8. How long we keep your data
| Data | Retention |
|---|---|
| Active account data | For as long as your account is active |
| Booking records | 7 years (Irish tax/accounting requirement) |
| Customer-facing booking page after account closure | 30 days, then archived for 12 months, then deleted |
| Backups | 30 days rolling |
| Payment transaction records (Stripe) | Per Stripe's policy, typically 7+ years |
| WhatsApp conversation history | 24 months from last activity |
| Anonymous analytics | Indefinite (no personal data) |
When you ask us to delete your data, we delete it from our active systems within 30 days, and from backups within a further 30 days.
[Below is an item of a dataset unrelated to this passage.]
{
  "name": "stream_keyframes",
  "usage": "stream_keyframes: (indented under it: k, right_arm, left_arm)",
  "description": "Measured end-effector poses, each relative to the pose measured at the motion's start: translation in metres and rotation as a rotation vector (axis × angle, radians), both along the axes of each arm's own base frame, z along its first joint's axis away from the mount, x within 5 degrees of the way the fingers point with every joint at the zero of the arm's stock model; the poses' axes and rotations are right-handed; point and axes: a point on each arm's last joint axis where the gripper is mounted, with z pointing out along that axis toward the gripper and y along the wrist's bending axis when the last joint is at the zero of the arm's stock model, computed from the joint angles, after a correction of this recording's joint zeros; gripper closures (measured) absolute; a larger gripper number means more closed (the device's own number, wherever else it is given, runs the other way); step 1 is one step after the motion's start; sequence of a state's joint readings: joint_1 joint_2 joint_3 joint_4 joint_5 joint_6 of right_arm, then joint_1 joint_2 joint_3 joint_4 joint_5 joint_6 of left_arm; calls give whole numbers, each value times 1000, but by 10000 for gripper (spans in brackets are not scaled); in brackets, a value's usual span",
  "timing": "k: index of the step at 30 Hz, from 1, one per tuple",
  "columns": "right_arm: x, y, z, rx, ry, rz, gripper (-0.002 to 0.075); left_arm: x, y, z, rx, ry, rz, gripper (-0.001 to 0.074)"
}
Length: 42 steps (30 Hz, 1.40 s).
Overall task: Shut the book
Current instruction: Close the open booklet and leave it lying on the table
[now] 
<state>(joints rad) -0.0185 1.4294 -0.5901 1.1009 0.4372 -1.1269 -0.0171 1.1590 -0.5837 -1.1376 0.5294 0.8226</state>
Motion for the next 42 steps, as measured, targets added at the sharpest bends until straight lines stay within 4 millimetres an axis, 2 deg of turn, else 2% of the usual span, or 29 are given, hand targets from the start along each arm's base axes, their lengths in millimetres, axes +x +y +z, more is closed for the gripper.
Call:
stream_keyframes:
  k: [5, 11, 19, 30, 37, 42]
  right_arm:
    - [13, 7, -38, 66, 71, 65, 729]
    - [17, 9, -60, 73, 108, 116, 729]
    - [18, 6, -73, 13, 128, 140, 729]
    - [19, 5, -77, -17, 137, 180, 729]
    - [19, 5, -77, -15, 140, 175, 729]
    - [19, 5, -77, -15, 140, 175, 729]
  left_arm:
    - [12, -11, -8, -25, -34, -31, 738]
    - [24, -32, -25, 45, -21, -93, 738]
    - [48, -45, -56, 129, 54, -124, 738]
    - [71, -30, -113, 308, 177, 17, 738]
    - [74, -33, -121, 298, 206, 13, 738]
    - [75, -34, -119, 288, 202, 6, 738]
We may retain records we're legally required to keep (tax records, fraud investigations).
9. Your rights
Under GDPR you have the right to:
- Access — ask for a copy of the personal data we hold about you.
- Rectify — correct anything that's wrong.
- Erase — ask us to delete your data (“right to be forgotten”), subject to legal retention rules above.
- Restrict processing — ask us to stop processing while a query is being resolved.
- Portability — get your data in a structured machine-readable format. (You can do this directly from the dashboard at any time — full CSV export.)
- Object — object to processing based on legitimate interest.
- Withdraw consent — for anything we do based on consent (marketing, etc.).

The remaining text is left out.